West Siders Edward Whitaker Jr., Crystal Gardner, Lady Sanders, Arewa Karen Winters and Jermaine Harris pose with TV leader Darrious Hilmon and hosts Bianca Cotton and Kimberly Loftis at CAN TV studio. | Provided

“I live in the Austin neighborhood on the best side, the West Side,” Crystal Gardner, activist and union organizer says at the start of the new short film she co-created with a group of impact-driven West Siders.

The film aims to change misconceptions and narratives about Chicago’s West Side by allowing West Siders to tell their stories.

“The reason I believe it’s so misunderstood is because people relay messages in third person,” said Edward Whitaker, Chicago Police Department officer and youth mentor.

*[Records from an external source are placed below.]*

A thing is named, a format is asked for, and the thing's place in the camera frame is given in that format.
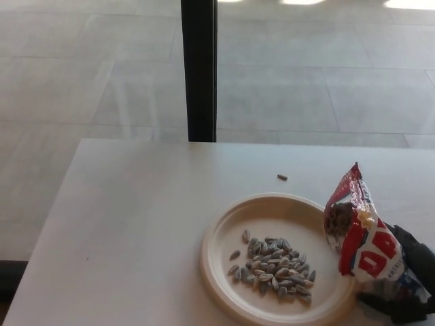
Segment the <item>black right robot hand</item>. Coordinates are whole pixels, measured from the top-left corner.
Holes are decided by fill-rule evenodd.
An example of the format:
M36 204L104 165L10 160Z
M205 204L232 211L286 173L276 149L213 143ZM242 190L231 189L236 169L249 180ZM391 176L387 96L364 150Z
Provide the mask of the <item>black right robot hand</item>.
M421 322L434 313L434 252L398 225L387 225L402 246L405 273L381 292L360 292L359 302L390 317L395 325Z

Gardner and Whitaker. are two of the voices featured in the 18-minute-long short film, produced and distributed by Chicago-focused cable TV network CAN TV.

“No one can tell your story better than you,” Whitaker said.

The idea for the film came from a West-Side-based fellowship program, Community Leadership Fellows, which brought together West Side leaders with distinct life experiences, strengths, and achievements. Their passion and love for their communities is what unites them.

“Initially we wanted to talk about the hidden gems that were on the West Side, and the hidden gems would be our seniors,” Whitaker said. Due to health concerns and other challenges, that idea fell through, but the group did not give up.

“They spoke truth to power,” Darrious Hilmon, CAN TV’s executive director told Austin Weekly News that after talking to the group, he decided to partner with them to allow them to tell their stories.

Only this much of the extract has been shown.